Helms hems and haws and finally asks, "Can I think about it and get back to you?" Bush agrees, and Helms leaves. He immediately calls a meeting of other senior senators, and they puzzle over the question for several hours, but nobody can come up with an answer. Finally, in desperation, Helms calls Colin Powell at the State Department and explains his problem.

"Now look here Colin Powell, your mother has a child, and your father has a child, and this child is not your brother, or your sister. Who is it?" Powell answers immediately, "It's me, of course, you dumb ass."

Much relieved, Helms rushes back to the White House and exclaims, "I know the answer, sir! I know who it is! It's Colin Powell!" And Bush replies in disgust, "Wrong, you dumb ass, It's Tony Blair!"

 

During a propaganda tour, President Bush visits a school to explain his politics to kids. He invites the kids to ask him questions. Bobby stands up and tells him "Mr. President, I got 3 questions":

1. How come, that although the count of votes was not in your favor, you still won the election?
2. Why do you want to attack Iraq without an imminent reason?
3. Don't you also consider the bombing of Hiroshima the biggest terrorist attack of all times?

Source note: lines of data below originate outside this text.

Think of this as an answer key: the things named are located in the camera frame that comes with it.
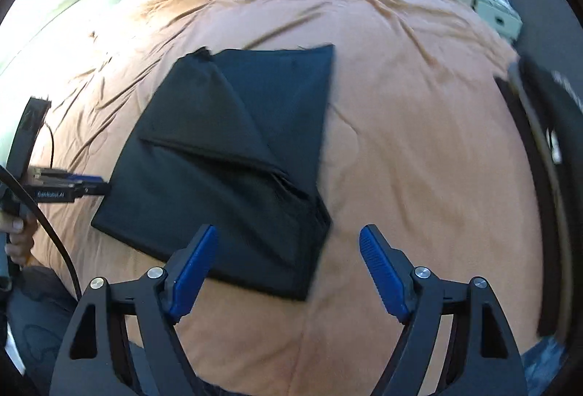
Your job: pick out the black mesh garment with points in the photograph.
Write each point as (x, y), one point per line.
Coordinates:
(230, 139)

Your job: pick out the pale green bedside cabinet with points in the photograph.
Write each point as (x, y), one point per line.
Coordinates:
(499, 15)

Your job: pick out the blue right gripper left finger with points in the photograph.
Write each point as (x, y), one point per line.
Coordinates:
(185, 273)

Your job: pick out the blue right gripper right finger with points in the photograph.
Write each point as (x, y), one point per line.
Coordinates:
(390, 270)

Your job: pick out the orange-brown blanket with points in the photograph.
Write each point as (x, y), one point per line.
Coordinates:
(418, 140)

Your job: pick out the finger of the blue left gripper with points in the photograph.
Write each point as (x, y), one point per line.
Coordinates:
(51, 175)
(90, 189)

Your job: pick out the person left hand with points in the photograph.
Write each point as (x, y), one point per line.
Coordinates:
(20, 231)

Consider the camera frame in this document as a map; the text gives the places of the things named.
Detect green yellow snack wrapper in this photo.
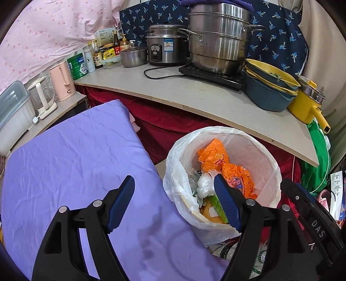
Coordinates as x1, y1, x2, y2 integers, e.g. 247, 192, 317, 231
200, 196, 228, 224

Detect orange wrapper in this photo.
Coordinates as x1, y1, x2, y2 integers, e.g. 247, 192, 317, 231
221, 163, 258, 200

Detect white paper towel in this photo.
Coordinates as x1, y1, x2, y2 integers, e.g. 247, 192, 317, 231
197, 170, 219, 198

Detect red orange plastic bag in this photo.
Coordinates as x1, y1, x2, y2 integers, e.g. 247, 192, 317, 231
197, 138, 230, 173

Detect trash bin with white bag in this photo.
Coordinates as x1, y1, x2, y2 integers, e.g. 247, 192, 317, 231
163, 126, 282, 246

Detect green plastic bag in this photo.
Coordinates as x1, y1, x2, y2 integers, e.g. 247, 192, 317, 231
300, 119, 331, 193

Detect yellow electric pot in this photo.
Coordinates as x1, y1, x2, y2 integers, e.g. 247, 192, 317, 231
287, 75, 331, 134

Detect purple tablecloth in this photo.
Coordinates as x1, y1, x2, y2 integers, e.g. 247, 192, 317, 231
1, 101, 225, 280

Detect stacked blue yellow basins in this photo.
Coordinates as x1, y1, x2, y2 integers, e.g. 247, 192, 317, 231
242, 59, 301, 112

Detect black induction cooker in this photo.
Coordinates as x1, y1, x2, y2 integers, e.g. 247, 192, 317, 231
178, 63, 244, 91

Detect dish rack with grey lid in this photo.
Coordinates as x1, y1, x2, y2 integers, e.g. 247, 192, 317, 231
0, 81, 35, 157

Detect navy floral cloth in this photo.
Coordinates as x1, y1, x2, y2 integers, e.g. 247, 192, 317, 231
120, 0, 308, 75

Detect red fabric under counter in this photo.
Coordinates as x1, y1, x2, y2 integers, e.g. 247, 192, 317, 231
74, 84, 302, 185

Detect clear white electric kettle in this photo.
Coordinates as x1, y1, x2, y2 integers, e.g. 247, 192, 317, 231
26, 76, 58, 120

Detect pink electric kettle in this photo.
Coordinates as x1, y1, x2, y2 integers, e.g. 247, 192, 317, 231
49, 61, 76, 102

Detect large steel steamer pot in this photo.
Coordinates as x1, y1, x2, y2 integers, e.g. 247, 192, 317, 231
177, 3, 266, 74

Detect curved grey countertop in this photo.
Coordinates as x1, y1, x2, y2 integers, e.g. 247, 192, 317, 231
74, 64, 319, 167

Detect green tin can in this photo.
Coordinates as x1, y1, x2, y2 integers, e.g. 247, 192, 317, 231
67, 53, 88, 80

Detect white bottle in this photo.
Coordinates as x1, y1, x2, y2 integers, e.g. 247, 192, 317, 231
84, 47, 96, 73

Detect dark soy sauce bottle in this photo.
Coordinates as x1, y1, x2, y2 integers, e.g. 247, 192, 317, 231
92, 40, 103, 69

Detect purple cloth on steamer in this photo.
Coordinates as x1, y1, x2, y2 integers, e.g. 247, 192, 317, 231
179, 0, 254, 11

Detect steel rice cooker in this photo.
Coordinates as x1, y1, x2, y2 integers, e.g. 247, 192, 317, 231
146, 24, 189, 65

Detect small steel pot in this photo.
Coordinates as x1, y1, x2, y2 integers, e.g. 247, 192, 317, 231
120, 47, 148, 68

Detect pink floral sheet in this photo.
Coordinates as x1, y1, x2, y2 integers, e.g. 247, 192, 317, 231
1, 0, 124, 90

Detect white cable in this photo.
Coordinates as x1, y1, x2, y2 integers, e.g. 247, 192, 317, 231
291, 150, 331, 195

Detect black power cord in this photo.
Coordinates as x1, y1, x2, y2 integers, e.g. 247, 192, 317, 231
143, 65, 187, 80

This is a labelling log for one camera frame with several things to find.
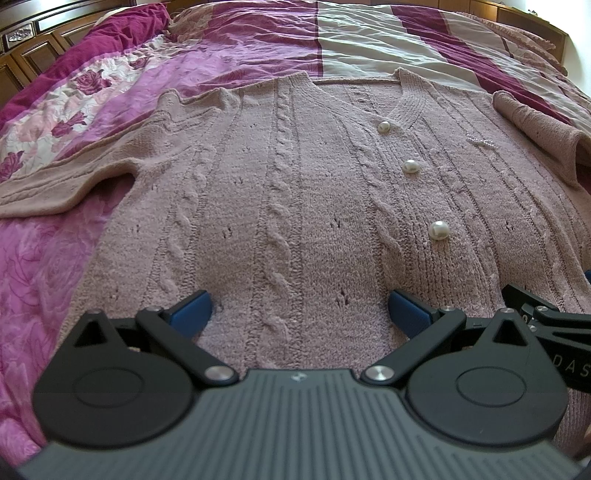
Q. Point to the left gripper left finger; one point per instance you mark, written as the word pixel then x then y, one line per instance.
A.
pixel 118 382

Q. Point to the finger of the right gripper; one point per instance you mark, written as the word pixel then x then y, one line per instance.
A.
pixel 565 337

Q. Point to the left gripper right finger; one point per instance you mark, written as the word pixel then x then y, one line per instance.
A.
pixel 483 381

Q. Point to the pink knitted cardigan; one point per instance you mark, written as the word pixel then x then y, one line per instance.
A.
pixel 299 204

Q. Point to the pink magenta striped bedspread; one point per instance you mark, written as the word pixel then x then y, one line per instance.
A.
pixel 220 44

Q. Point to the dark wooden headboard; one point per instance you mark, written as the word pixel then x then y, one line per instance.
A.
pixel 35 33

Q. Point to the magenta pillow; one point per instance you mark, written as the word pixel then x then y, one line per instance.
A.
pixel 117 34

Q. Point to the long wooden cabinet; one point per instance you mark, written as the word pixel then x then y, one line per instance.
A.
pixel 498 12

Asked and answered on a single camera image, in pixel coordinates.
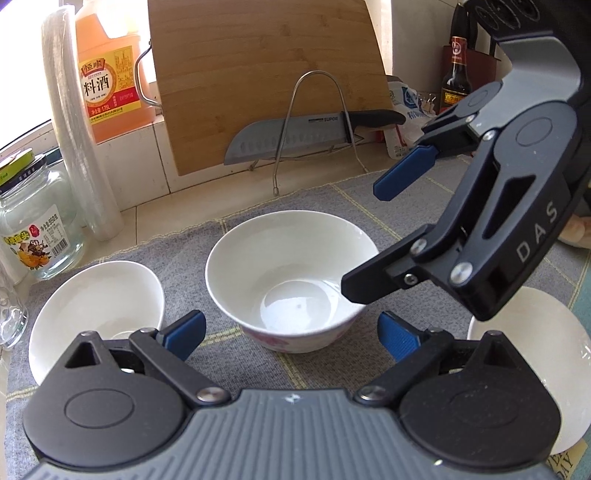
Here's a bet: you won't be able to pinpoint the orange cooking wine jug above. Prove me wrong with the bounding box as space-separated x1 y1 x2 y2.
75 1 155 143

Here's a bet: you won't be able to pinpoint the steel wire knife rack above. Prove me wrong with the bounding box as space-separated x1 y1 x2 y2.
248 69 371 197

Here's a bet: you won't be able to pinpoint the plastic wrap roll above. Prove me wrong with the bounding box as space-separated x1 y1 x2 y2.
41 5 124 241

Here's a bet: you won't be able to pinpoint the clear glass mug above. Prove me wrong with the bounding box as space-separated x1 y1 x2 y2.
0 267 28 350

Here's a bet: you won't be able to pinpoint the right hand in glove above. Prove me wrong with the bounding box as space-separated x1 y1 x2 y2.
559 205 591 250

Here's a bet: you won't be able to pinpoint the grey checked table mat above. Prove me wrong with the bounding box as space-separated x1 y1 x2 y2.
6 156 591 480

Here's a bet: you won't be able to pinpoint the dark soy sauce bottle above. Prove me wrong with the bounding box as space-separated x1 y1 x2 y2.
440 36 472 113

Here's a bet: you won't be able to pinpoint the grey knife black handle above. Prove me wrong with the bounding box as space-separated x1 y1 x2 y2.
223 109 405 165

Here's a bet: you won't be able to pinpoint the white blue salt bag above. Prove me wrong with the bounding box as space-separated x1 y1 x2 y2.
384 76 436 160

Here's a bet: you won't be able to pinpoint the bamboo cutting board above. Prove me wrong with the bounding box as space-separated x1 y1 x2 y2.
148 0 391 176

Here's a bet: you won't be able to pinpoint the plain white bowl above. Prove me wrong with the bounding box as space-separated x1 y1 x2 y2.
29 260 165 384

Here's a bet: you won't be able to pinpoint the glass jar green lid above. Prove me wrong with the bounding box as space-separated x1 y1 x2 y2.
1 149 85 280

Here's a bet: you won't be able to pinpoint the white bowl pink flowers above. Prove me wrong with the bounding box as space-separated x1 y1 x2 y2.
205 210 379 353

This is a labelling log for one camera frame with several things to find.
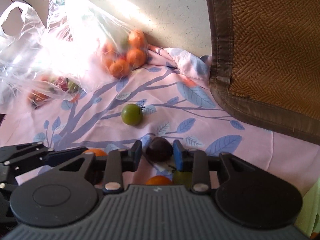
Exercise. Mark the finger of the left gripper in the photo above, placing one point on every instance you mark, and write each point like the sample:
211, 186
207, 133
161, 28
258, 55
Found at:
32, 150
45, 157

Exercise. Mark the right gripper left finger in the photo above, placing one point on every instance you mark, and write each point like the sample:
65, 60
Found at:
120, 161

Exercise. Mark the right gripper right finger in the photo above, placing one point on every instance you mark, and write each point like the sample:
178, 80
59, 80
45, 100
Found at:
194, 161

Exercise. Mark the dark purple plum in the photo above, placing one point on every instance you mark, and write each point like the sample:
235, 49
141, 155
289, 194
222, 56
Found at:
159, 150

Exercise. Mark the green tomato with stem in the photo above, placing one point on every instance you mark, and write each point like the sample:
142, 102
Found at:
132, 114

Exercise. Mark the green fruit behind tomatoes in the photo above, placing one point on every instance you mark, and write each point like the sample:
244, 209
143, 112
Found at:
182, 178

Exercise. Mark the orange tangerine middle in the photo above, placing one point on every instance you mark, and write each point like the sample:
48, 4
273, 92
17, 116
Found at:
159, 181

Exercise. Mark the pink deer-print tablecloth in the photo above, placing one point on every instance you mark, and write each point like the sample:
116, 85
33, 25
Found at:
175, 106

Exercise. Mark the clear plastic bag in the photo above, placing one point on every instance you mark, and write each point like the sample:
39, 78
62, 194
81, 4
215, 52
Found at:
57, 59

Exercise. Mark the clear bag of oranges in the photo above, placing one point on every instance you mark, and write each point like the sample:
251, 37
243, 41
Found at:
122, 49

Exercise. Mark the light green plastic basket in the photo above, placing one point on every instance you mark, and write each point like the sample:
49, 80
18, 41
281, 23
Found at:
308, 219

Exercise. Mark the brown woven seat cushion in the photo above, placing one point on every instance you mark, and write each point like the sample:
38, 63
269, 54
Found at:
265, 66

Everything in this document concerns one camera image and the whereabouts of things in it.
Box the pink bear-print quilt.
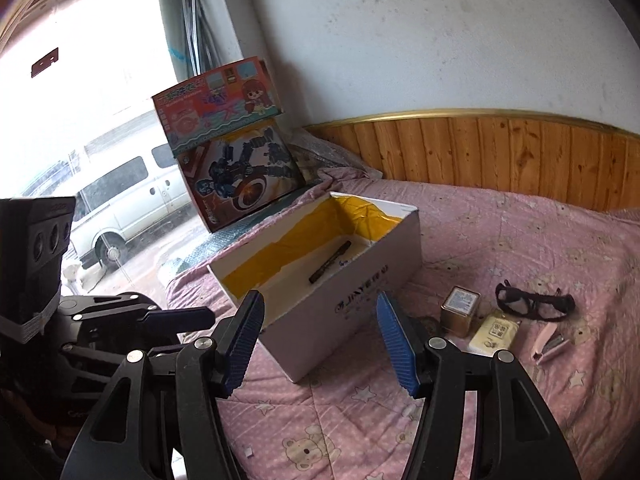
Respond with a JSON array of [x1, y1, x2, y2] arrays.
[[164, 167, 640, 480]]

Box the wooden headboard panel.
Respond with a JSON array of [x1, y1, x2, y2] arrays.
[[307, 108, 640, 211]]

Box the black marker pen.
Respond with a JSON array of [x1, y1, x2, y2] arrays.
[[308, 240, 352, 284]]

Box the bubble wrap at headboard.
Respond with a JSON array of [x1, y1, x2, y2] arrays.
[[284, 128, 383, 183]]

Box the white cardboard box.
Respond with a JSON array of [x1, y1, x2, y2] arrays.
[[209, 193, 422, 382]]

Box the pink girl toy box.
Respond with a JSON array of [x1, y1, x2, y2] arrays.
[[153, 56, 282, 155]]

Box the gold square tin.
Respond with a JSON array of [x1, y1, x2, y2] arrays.
[[439, 286, 480, 338]]

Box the black safety glasses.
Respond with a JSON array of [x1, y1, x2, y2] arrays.
[[495, 281, 576, 323]]

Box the white van outside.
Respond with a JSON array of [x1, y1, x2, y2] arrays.
[[22, 114, 194, 271]]

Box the beige tissue pack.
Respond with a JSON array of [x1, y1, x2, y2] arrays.
[[466, 311, 520, 356]]

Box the robot toy box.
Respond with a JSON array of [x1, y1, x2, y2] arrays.
[[177, 119, 305, 233]]

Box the pink stapler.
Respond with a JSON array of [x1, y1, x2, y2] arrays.
[[532, 323, 570, 365]]

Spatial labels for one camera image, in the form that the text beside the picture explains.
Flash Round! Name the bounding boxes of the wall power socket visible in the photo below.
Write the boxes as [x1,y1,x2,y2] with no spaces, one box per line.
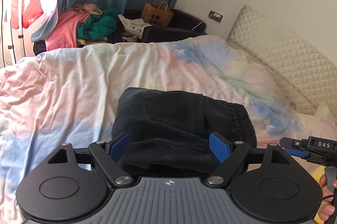
[208,10,223,23]

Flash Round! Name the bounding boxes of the cream quilted headboard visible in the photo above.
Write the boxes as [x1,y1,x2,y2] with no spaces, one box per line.
[227,5,336,117]

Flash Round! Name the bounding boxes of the brown paper bag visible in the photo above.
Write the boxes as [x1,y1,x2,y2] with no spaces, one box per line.
[141,0,174,27]

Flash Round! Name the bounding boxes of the black armchair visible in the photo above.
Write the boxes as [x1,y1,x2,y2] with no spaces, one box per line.
[107,9,206,44]

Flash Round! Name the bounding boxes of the black pants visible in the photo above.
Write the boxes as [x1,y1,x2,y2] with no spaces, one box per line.
[111,88,257,179]

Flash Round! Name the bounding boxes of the red bag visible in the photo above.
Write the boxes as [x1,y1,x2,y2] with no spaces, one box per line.
[11,0,43,30]

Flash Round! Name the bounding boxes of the white garment on chair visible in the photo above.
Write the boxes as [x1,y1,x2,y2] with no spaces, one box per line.
[118,14,152,39]

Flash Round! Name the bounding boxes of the green garment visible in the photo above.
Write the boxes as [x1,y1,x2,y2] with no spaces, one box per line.
[76,9,118,41]

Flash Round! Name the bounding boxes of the person's right hand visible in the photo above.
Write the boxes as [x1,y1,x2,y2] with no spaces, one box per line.
[314,166,335,223]

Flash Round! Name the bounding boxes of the pastel tie-dye duvet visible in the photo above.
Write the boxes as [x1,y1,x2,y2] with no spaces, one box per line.
[1,35,336,223]

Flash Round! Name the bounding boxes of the pink garment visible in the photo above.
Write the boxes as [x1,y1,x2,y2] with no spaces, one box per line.
[45,10,90,51]

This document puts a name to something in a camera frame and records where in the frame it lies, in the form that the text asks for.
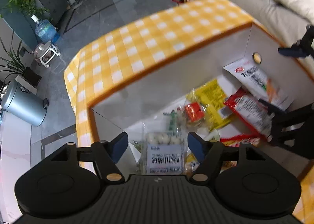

Before the president can answer, the recess bell rings, and the kids leave the room. After they came back, Bush invited them again to ask questions. Joey stands up and tells him "Mr. President, I got 5 questions":

1. How come, that although the count of votes was not in your favor, you still won the election?
2. Why do you want to attack Iraq without an imminent reason?
3. Don't you also consider the bombing of Hiroshima the biggest terrorist
attack of all times?
4. Why did the recess bell ring 20 minutes early?
5. Where's Bobby?

 

THE GEORGE W BUSH Virus...(Causes your computer to think it won the election even though the motherboard and fatherboard bought it.)

THE AL GORE Virus...(Causes your computer to just keep counting)

THE CLINTON Virus...(Gives you a 7-Inch Hard Drive with NO memory.)

THE BOB DOLE (AKA: VIAGRA) virus...(Makes a new hard drive out
of an old floppy)

THE LEWINSKY virus...(Sucks all the memory out of your computer,
then emails your best friends about what it did).

THE RONALD REAGAN virus...(Saves your data, but forgets where
it is stored)

Q. How many Democrats does it take to screw in a light bulb?
A. Just one, but it really gets screwed.

Q: Why should Democrats be buried 100 feet deep?
A: Because deep down, they're really good people.

Q: What's the difference between a Democrat and a catfish?
A: One is an ugly, scum sucking bottom-feeder and the other is a fish.